Kirby Tilt 'n' Tumble wasn't just a totally different gameplay experience; it was a totally different way to play in general. Through gyroscope technology within the Game Boy Color cartridge, you tilted, twisted, and turned the Game Boy system to move Kirby around a world of sky-high mazes filled with holes, traps, and obstacles. A Game Boy Advance sequel was once in the works a decade ago, but that, sadly, never came into fruition. You'll read more about that in a special article I have planned for next week!

Mega Man - Mega Man 7 (SNES)

All of the non-NES-style Classic Mega Man games could possibly be considered underrated, but I'm just going to stick with one of the games for now, and that is Mega Man 7 on the Super Nintendo. Using a larger sprite for the Blue Bomber meant that there was less real estate on screen for enemies and obstacles. However, I argue that Mega Man 7 is a splendid effort for everyone's favorite Robot Master butt-kicking machine. It had plenty of side content, level design with hidden areas to discover and enjoy, and a soundtrack that is considerably catchy. Mega Man 7 also happens to contain what I consider the most difficult final Dr. Wily encounter in series history.

Ratchet & Clank - Ratchet & Clank: Into the Nexus (PS3)
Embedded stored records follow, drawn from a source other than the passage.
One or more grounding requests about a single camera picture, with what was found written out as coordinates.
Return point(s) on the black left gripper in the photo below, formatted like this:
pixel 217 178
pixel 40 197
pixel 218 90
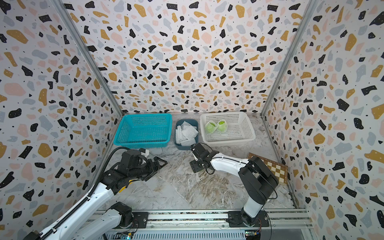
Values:
pixel 152 168

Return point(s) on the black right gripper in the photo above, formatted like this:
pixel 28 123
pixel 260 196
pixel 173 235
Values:
pixel 193 165

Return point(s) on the white foam net sleeve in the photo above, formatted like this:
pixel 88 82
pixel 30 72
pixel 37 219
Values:
pixel 210 127
pixel 222 126

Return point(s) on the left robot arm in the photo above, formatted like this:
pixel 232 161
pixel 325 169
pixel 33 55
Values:
pixel 70 225

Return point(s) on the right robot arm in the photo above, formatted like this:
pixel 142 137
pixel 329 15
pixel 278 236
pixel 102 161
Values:
pixel 258 180

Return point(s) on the white foam nets pile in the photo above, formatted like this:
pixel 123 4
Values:
pixel 186 134

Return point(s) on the teal plastic basket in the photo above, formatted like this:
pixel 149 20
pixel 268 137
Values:
pixel 144 131

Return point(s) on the dark blue net bin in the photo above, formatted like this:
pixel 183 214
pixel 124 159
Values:
pixel 193 122

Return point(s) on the white plastic basket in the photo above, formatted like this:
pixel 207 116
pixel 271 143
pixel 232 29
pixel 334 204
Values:
pixel 226 129

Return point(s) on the wooden chessboard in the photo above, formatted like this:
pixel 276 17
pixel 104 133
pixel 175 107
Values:
pixel 279 170

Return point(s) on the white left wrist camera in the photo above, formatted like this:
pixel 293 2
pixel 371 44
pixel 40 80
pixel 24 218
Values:
pixel 144 152

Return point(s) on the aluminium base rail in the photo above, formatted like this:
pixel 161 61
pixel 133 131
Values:
pixel 271 224

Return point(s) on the aluminium corner post left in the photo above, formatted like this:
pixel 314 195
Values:
pixel 64 15

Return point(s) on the aluminium corner post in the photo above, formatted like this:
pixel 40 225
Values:
pixel 64 15
pixel 290 54

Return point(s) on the aluminium corner post right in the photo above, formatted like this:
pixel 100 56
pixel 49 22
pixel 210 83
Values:
pixel 290 54

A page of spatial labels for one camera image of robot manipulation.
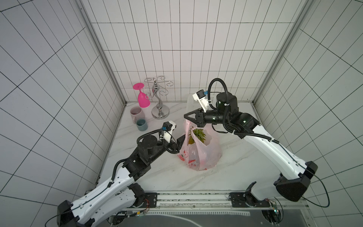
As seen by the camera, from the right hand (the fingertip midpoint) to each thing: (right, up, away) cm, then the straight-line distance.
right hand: (185, 112), depth 62 cm
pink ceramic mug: (-36, 0, +42) cm, 56 cm away
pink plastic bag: (+6, -21, +4) cm, 22 cm away
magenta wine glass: (-29, +9, +35) cm, 47 cm away
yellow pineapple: (+8, -12, +15) cm, 21 cm away
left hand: (-3, -10, +6) cm, 12 cm away
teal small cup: (-31, -9, +37) cm, 49 cm away
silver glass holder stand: (-20, +1, +49) cm, 53 cm away
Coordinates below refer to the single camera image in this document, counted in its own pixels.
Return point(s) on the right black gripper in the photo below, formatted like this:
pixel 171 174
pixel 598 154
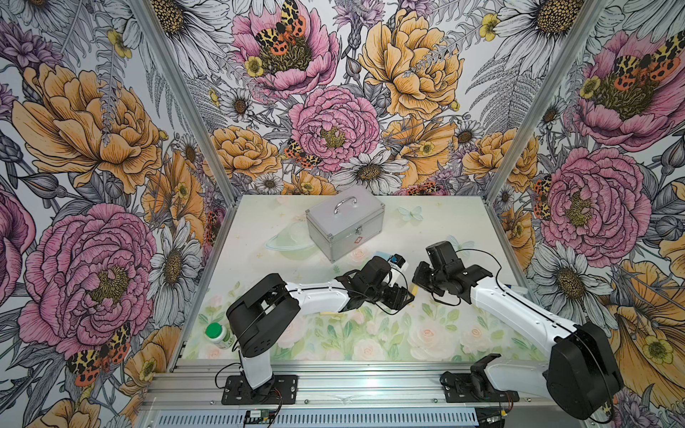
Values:
pixel 418 279

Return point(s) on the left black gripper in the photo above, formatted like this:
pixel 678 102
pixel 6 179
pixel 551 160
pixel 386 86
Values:
pixel 395 299

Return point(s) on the blue memo pad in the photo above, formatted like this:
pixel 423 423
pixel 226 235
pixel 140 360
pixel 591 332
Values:
pixel 385 256

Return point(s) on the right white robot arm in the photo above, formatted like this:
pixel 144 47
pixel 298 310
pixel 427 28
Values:
pixel 579 371

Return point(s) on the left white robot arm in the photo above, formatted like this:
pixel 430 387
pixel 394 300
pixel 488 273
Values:
pixel 261 315

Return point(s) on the silver metal first-aid case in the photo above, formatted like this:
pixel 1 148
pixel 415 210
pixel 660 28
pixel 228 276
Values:
pixel 345 221

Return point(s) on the clear glass bowl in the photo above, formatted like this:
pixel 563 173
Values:
pixel 293 242

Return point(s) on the green cap white bottle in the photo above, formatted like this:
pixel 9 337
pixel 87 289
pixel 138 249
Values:
pixel 219 335

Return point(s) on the green circuit board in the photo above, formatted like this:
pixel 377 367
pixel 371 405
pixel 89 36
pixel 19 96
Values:
pixel 255 417

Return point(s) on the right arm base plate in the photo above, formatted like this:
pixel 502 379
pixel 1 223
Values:
pixel 474 386

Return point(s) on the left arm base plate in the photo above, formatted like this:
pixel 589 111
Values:
pixel 280 389

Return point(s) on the aluminium front rail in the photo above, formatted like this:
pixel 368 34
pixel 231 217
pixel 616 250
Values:
pixel 196 384
While several recent Ratchet & Clank games have severely missed the mark and are rated poorly (rightfully so), the newest in the franchise, Ratchet & Clank: Into the Nexus, is a like bite-size treat for fans of the lovable lombax and witty robot pair. The frame-rate isn't always the greatest, the game may be a bit brief, and it doesn't compare to Going Commando or Up Your Arsenal, but Into the Nexus is indeed a right step for the franchise. It contained plenty of humorous moments, awesome new gadgets, gorgeous locations and locales to explore, and a Challenge Mode that kept me coming back multiple times. While I do await a new, full-length adventure for Ratchet and his biggest bud Clank, Into the Nexus was a terrific appetizer to chew on while I, and many other fans, wait.